Well, that didn’t last long.

“Arthur, I don’t know if I agree with you,” the President said with a look of chagrin.
Beginning his speech at the annual event, Trump criticized “dishonest and corrupt people” who “badly hurt our nation” — an apparent reference to Democrats who pursued his impeachment over what they claimed was an abuse of power in holding up aid in Ukraine in an attempt to get the country to investigate his political rivals.

Then he blasted two of his “enemies” — Republican Senator Mitt Romney and House Speaker Nancy Pelosi.

I understand Pelosi was sitting just a few feet away. Democrats really should just stay away from the National Prayer Breakfast; it’s run by theocratic wackjobs.

Instead, the President has said he prefers another part of the Bible, where it talks about taking “an eye for an eye.” (Ironically, some Christians see Jesus’ instruction to turn the other cheek as moving past that kind of morality.)

He’s expressed his preference for “an eye for an eye” as his favorite Bible verse before. The phrase “an eye for an eye” originated in the Babylonian Code of Hammurabi and appear a couple of times in the Old Testament. Jesus explicitly repudiated that rule

But in Matthew (5:38-42) in the New Testament, Jesus repudiates even that notion. “Ye have heard that it hath been said, An eye for an eye, and a tooth for a tooth: But I say unto you, That ye resist not evil: but whosoever shall smite thee on thy right cheek, turn to him the other also. And if any man will sue thee at the law, and take away thy coat, let him have thy cloak also. And whosoever shall compel thee to go a mile, go with him twain. Give to him that asketh thee, and from him that would borrow of thee turn not thou away.”

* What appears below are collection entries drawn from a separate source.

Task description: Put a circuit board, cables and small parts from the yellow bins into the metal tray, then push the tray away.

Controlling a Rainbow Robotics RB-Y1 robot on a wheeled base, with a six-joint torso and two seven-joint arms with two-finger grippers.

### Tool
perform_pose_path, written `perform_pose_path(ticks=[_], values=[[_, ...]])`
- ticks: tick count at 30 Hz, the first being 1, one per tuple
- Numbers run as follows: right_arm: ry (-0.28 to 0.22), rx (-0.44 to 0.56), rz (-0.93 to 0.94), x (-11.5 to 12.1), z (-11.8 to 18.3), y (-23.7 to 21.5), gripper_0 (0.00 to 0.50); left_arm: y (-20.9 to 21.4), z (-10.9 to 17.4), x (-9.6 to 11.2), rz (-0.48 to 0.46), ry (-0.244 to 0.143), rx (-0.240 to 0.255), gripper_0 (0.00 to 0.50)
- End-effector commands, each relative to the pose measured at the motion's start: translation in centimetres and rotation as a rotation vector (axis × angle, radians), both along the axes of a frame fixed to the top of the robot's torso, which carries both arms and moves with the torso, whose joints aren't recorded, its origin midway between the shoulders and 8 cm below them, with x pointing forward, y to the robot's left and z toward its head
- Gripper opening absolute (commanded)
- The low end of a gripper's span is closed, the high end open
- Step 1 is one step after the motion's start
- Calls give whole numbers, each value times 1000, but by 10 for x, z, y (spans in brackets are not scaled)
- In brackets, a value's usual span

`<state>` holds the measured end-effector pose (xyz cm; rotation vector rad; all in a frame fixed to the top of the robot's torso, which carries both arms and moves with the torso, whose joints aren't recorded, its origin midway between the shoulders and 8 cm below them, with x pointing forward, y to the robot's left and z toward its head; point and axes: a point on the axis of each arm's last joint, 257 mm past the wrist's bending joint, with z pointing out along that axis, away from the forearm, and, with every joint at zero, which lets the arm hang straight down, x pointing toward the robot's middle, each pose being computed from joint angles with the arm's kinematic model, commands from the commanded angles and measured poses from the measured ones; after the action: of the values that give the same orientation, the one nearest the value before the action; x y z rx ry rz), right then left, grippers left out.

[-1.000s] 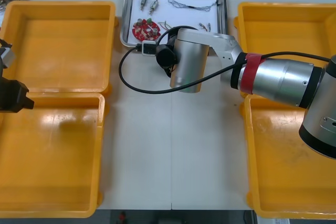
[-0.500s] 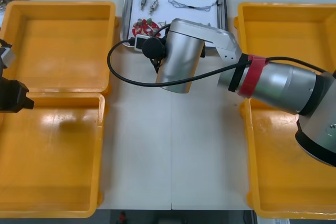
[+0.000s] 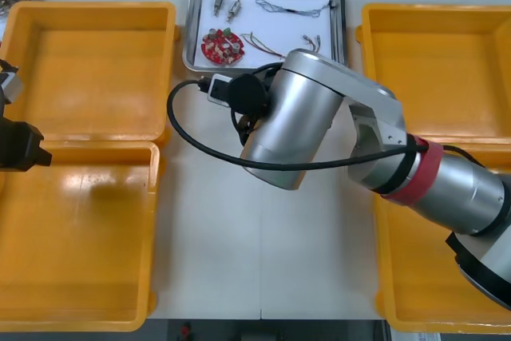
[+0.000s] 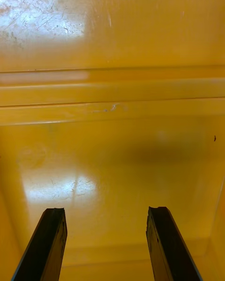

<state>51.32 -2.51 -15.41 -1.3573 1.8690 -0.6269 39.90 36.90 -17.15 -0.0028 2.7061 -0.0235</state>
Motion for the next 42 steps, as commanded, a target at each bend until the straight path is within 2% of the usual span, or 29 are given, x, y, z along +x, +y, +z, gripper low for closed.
perform_pose_path(ticks=[1,9,14,25,35,39,42], values=[[22,71,-100,-16,12,-43,500,15,16,-4,-9,-27,50,500],[93,106,-282,-50,14,-109,500,15,16,-4,-9,-27,50,500],[77,173,-326,-54,24,-127,500,15,16,-4,-9,-27,50,500],[86,391,-442,-73,40,-183,500,15,16,-4,-9,-27,50,500],[144,614,-696,-101,25,-262,500,15,16,-4,-9,-27,50,500],[144,679,-801,-110,20,-289,500,15,16,-4,-9,-27,50,500],[174,733,-884,-121,11,-310,500,15,16,-4,-9,-27,50,500]])
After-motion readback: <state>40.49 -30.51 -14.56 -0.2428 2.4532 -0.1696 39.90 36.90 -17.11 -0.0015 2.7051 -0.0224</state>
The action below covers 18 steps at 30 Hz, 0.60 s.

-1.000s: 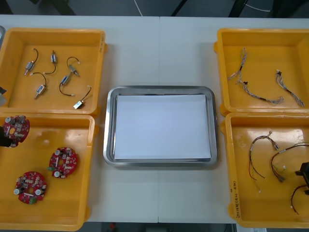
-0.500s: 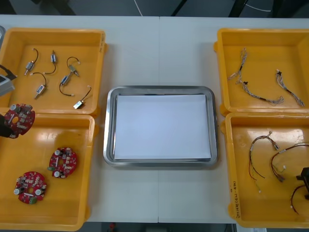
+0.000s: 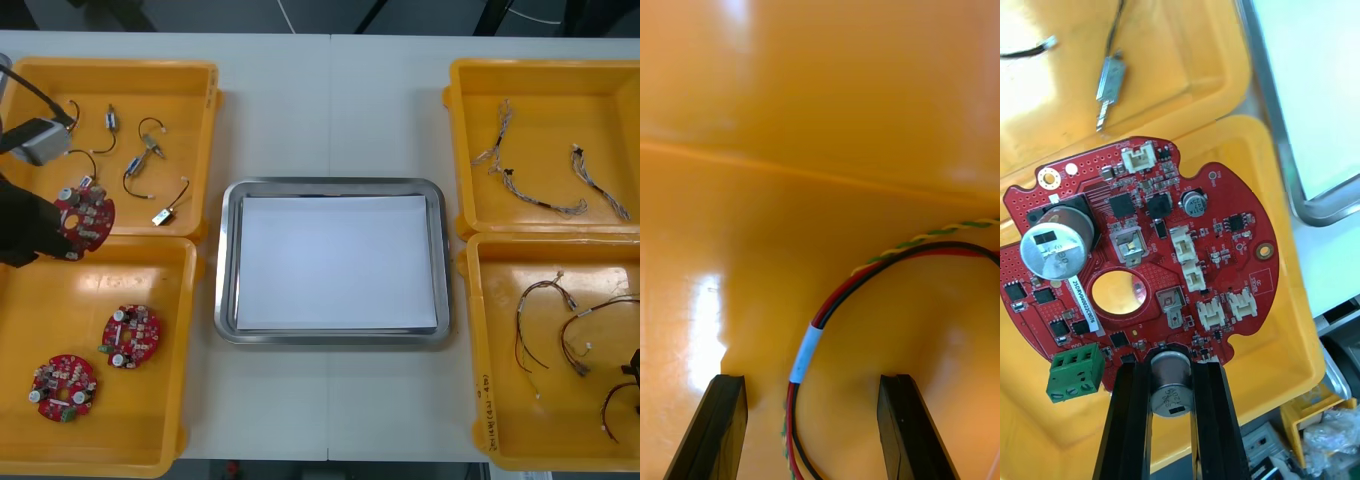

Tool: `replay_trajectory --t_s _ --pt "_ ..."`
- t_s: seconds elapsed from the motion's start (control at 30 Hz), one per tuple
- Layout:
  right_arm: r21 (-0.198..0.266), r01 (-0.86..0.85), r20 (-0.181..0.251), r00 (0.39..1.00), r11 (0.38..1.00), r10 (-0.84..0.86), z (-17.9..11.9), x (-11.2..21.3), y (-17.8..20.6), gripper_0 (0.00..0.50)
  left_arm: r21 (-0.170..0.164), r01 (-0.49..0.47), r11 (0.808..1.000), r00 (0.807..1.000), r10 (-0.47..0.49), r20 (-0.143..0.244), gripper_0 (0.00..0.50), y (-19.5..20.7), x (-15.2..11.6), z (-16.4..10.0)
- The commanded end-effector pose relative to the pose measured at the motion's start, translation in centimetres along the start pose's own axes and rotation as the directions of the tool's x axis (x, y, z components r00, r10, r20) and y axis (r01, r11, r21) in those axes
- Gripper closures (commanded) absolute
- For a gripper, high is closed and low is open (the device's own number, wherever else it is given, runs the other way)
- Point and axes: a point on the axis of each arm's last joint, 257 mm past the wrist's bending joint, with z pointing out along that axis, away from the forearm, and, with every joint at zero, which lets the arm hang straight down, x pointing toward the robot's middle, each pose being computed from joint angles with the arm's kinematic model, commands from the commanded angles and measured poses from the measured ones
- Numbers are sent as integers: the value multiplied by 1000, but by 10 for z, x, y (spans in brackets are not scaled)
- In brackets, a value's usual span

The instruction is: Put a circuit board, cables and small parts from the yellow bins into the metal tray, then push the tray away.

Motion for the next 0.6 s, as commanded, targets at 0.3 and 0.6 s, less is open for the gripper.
replay_trajectory --t_s 0.3,0.6 --pt "12 -29 22 999 999 29 -1 -5 -5 0 32 47 998 998 -48 44 500 -75 -58 10" --pt "9 -30 19 999 1000 30 0 -2 -3 204 35 71 997 995 -73 69 499 -128 -88 43"
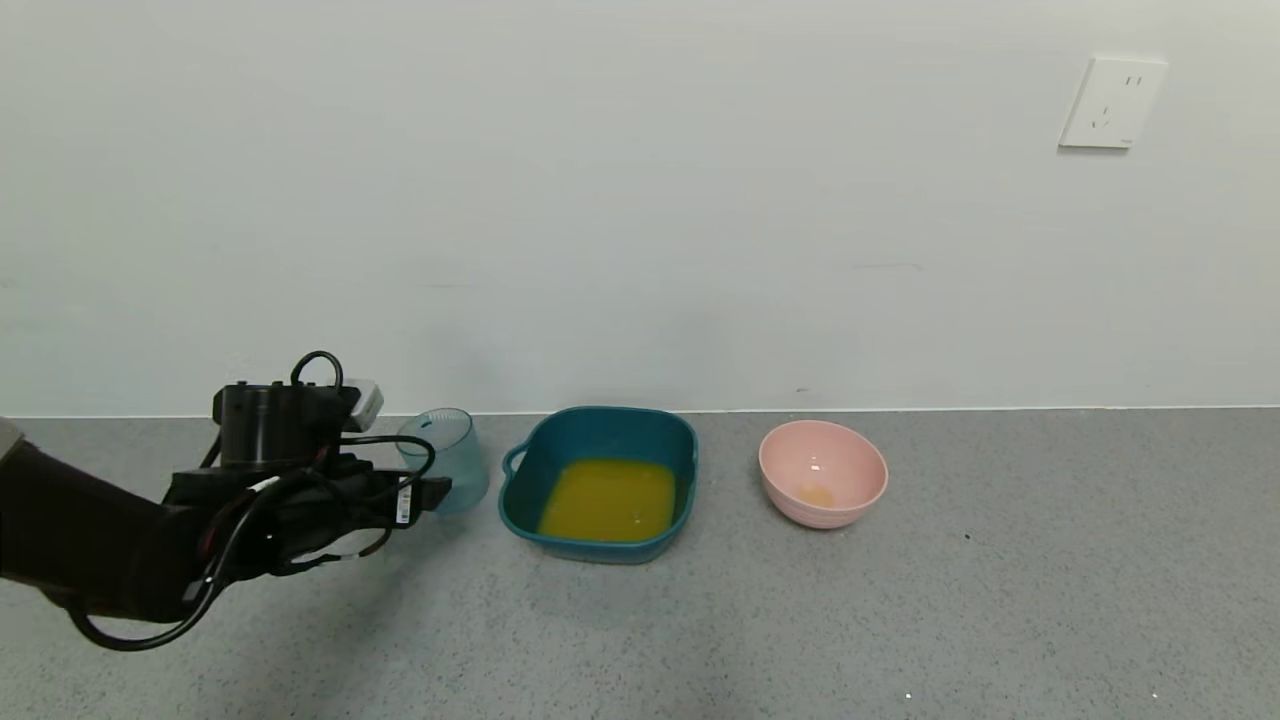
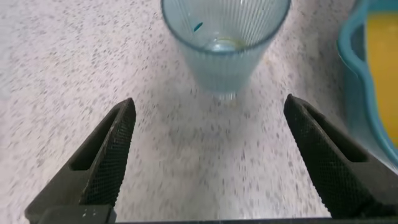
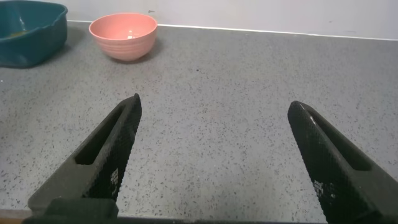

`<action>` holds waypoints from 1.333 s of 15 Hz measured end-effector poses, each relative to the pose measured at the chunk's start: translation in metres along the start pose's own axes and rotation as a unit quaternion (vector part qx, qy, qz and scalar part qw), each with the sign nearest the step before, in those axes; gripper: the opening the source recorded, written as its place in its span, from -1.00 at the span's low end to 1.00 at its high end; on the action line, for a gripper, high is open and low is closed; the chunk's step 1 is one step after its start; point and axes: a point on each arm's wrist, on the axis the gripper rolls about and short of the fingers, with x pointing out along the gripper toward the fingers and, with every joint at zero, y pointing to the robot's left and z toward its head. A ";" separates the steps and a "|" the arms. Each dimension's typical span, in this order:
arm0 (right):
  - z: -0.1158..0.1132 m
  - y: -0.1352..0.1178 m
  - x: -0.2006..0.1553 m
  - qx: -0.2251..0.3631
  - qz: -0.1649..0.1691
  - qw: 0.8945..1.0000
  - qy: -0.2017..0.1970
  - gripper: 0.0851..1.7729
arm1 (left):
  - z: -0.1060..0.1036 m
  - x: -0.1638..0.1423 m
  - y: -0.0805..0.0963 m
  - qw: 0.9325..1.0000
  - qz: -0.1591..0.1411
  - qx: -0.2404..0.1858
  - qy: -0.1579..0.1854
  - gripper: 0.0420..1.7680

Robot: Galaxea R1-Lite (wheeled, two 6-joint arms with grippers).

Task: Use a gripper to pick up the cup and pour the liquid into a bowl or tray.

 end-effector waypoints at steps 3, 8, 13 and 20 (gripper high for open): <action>0.000 0.000 0.000 0.000 0.000 1.000 0.000 0.93 | -0.008 -0.030 0.004 1.000 0.000 -0.001 -0.003 0.94; 0.000 0.000 0.000 0.000 0.000 1.000 0.000 0.93 | -0.027 -0.078 0.011 1.000 0.000 -0.002 -0.011 0.94; 0.000 0.000 0.000 0.000 0.000 1.000 0.000 0.93 | -0.038 -0.118 0.014 0.998 -0.047 -0.020 -0.023 0.94; 0.000 0.000 0.000 0.000 0.000 1.000 0.000 0.93 | -0.059 -0.185 0.021 0.996 -0.078 -0.032 -0.019 0.94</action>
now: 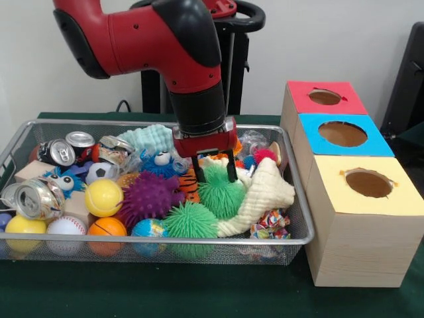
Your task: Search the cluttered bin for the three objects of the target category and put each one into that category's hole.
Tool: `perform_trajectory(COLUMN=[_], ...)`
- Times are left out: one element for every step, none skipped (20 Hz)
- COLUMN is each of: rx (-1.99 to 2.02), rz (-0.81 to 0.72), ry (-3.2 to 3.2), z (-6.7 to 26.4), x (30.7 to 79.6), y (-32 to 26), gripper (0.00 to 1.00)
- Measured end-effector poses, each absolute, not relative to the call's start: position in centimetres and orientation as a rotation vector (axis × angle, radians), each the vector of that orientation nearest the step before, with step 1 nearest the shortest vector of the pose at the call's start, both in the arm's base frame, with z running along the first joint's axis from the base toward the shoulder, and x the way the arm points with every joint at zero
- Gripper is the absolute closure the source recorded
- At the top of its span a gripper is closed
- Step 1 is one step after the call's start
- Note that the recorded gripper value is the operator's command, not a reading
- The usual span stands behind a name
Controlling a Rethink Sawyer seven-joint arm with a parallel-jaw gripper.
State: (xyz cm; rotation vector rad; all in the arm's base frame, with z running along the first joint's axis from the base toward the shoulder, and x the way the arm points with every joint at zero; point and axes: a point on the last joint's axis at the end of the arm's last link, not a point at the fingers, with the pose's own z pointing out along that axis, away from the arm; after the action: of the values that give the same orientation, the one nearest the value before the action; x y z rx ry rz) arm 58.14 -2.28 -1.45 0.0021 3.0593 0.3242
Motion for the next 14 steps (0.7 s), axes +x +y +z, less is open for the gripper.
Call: perform_trajectory(rx=[-0.001,-0.004,-0.008,-0.012,-0.014,-0.016,-0.017,-0.021,-0.022,-0.024,-0.028,-0.032,-0.04,-0.044], rz=[0.325,0.325,0.325,0.325,0.324,0.324,0.323,0.318,0.316,0.314,0.31,0.307,0.304,0.305], ry=[3.06,3.061,3.06,3.061,3.061,3.06,3.06,3.057,3.056,3.055,3.054,3.053,3.056,3.061], z=[-1.5,-1.5,-1.4,-1.4,-1.4,-1.4,-1.3,-1.2,-1.1,-1.0,-0.9,-0.7,-0.6,-0.6], x=[58.1,58.1,58.1,58.1,58.1,58.1,58.2,58.3,58.3,58.4,58.5,58.5,58.6,58.6], y=[-2.2,-2.1,-1.9,-1.8,-1.7,-1.7,-1.6,-1.6,-1.6,-1.6,-1.6,-1.5,-1.3,-1.2], gripper=[0.0,0.0,0.0,0.0,0.0,0.0,0.0,0.0,0.0,0.0,0.0,0.0,0.0,0.0])
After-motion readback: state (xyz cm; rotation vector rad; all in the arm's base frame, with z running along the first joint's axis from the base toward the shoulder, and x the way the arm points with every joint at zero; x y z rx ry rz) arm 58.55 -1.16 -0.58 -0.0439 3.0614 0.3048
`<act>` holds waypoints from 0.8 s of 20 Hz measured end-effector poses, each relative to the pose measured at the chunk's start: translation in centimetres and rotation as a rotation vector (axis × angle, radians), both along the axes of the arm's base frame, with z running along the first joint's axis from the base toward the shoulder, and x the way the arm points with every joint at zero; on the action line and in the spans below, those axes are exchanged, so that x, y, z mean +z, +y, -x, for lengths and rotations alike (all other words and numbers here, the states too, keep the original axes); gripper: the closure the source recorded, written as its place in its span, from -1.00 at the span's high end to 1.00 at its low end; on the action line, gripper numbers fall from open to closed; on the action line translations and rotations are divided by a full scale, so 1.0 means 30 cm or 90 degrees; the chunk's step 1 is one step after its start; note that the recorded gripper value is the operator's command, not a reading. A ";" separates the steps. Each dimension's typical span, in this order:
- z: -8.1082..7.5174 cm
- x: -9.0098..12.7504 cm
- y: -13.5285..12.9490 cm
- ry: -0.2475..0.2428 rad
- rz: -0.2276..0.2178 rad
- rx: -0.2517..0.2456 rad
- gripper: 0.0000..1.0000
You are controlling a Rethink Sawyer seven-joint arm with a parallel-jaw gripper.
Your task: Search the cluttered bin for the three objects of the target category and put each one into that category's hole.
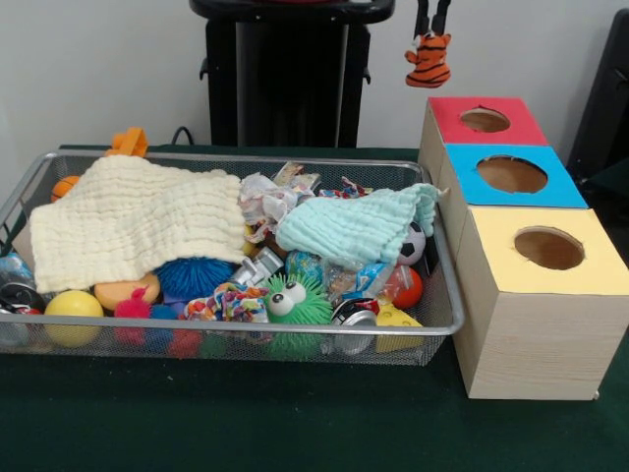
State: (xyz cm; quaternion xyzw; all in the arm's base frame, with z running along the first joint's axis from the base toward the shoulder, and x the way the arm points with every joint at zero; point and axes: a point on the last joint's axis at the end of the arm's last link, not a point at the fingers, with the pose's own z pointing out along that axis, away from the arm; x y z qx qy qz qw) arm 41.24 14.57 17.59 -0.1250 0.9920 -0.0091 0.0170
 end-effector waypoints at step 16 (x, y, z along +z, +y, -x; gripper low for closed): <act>0.035 0.022 0.081 -0.011 0.014 0.003 -1.00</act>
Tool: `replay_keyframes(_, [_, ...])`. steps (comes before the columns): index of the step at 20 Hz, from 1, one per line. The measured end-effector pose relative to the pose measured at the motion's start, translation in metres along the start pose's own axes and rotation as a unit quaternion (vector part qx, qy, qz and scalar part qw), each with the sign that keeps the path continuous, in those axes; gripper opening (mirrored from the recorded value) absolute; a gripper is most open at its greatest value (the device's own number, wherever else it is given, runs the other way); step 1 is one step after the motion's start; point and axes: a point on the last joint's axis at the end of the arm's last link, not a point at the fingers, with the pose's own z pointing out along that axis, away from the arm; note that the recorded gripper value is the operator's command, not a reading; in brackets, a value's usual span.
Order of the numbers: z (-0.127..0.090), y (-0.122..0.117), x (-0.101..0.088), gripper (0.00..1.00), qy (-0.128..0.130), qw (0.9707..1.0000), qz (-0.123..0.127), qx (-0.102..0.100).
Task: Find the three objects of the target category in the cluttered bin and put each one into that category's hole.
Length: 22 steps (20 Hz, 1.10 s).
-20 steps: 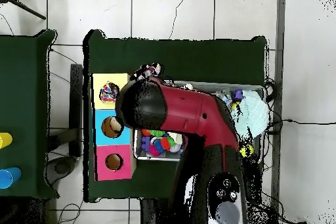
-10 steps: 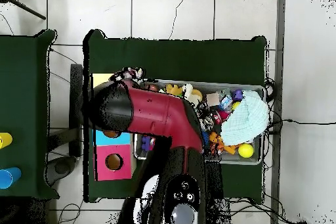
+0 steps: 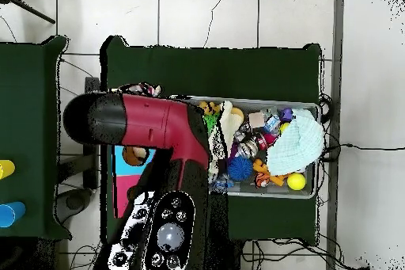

If anyone forces you to go one mile, go with them two miles. Give to the one who asks you, and do not turn away from the one who wants to borrow from you.”

I’m glad at least some Christians acknowledge the “eye for an eye” thing is not something Jesus approved of.

Charles Pierce:

… on Thursday, the president* finished his qualifications for an extended run in the Fifth Circle of Hell by using the occasion of the National Prayer Breakfast—in which no president ever should participate, but that’s another argument for another day—to rage, fume, and whine against the awful fate which he so narrowly avoided. It was an astonishing profanation of the event, to say nothing of an exercise in public psychopathy.

He arrived at the event waving a newspaper with the banner headline “ACQUITTED” over his head and, when Dr. Arthur Brooks, the conservative religious leader in charge, made the mistake of referring to the obscure Christian concept of loving your enemies, the president* had a ready response to that heretical notion.

Arthur, I don’t know if I agree with you.

At which point, the president* brought out the hammer and drove the nails into his own palms with his usual alacrity.